Pick out each line of the records that includes the string "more", and copy it.

[Information]
-------
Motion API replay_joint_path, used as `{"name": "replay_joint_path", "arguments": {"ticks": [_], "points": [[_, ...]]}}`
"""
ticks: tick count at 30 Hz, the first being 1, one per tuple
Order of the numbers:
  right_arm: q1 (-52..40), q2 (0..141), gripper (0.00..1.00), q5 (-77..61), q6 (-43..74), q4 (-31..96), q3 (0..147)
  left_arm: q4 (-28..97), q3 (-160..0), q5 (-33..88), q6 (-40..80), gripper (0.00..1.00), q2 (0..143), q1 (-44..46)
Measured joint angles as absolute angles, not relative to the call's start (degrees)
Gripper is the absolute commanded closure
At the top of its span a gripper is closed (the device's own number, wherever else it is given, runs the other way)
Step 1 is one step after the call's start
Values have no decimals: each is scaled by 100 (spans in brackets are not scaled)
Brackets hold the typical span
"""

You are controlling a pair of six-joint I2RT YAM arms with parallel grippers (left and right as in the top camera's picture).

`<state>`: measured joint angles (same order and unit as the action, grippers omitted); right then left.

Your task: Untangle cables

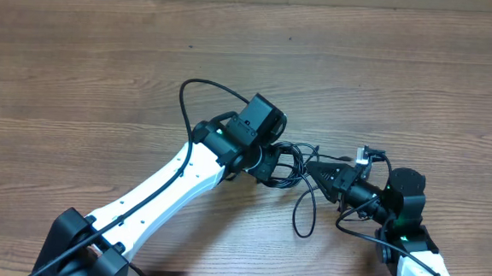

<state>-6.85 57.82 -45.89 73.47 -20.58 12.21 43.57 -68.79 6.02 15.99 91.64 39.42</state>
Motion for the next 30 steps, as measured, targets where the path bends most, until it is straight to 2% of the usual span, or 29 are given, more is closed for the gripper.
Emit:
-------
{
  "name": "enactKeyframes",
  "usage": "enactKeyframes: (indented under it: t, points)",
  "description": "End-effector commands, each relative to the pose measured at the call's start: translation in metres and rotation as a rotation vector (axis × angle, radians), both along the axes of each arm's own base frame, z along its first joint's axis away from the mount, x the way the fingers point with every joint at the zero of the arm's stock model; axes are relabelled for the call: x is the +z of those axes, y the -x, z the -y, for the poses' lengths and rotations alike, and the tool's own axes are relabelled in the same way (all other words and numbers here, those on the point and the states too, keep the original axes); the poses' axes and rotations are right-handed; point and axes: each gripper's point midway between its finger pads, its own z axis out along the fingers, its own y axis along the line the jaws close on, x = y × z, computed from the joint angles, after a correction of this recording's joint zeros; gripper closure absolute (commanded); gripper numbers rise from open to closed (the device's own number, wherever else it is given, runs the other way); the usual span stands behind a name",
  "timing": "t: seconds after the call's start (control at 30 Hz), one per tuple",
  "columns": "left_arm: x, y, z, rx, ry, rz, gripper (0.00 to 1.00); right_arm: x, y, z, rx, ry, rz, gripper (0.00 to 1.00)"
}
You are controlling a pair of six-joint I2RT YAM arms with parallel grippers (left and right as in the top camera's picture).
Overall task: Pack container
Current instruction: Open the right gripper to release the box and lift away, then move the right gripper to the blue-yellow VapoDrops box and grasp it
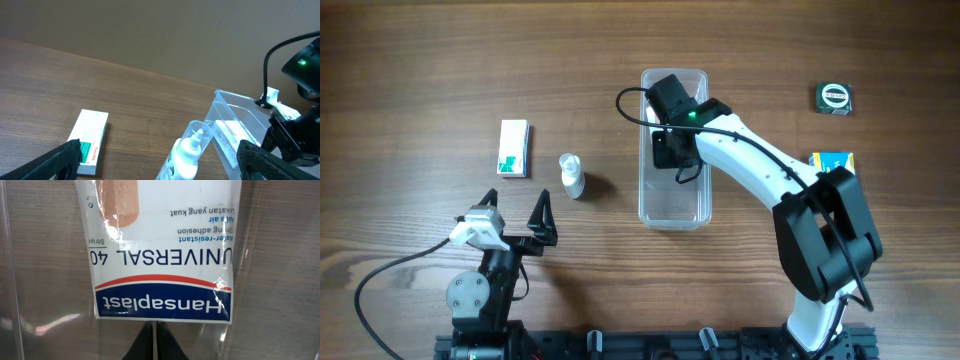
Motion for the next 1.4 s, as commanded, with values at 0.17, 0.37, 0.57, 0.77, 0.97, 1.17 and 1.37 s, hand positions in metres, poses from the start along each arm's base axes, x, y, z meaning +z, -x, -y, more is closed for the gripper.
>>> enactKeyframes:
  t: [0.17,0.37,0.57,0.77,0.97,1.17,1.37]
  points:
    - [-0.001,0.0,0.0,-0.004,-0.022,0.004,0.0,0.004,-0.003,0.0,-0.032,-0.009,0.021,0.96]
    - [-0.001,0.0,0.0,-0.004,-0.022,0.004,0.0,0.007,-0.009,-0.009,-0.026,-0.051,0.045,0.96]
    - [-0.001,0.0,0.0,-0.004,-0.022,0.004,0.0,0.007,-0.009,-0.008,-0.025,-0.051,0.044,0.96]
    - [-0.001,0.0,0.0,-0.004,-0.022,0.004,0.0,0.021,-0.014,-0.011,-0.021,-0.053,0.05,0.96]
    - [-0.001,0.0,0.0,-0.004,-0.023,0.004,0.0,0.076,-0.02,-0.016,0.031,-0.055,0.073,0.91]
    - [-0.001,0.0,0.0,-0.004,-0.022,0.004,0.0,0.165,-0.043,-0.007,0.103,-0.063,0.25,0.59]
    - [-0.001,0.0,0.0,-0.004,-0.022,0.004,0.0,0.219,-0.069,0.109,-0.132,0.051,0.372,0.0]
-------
[Exercise output]
Motion for the next 30 steps, as measured, targets where the path bends most, until it is straight to 2% of the usual span, or 29 are given, more is closed for the gripper.
Motion for the next 1.4 s, as commanded, with values at 0.17, 0.37, 0.57, 0.77, 0.97, 1.17 and 1.37 s, hand positions in metres, poses from the start along each arm's base axes, x, y, z meaning +z, -x, -y, more is closed for the gripper.

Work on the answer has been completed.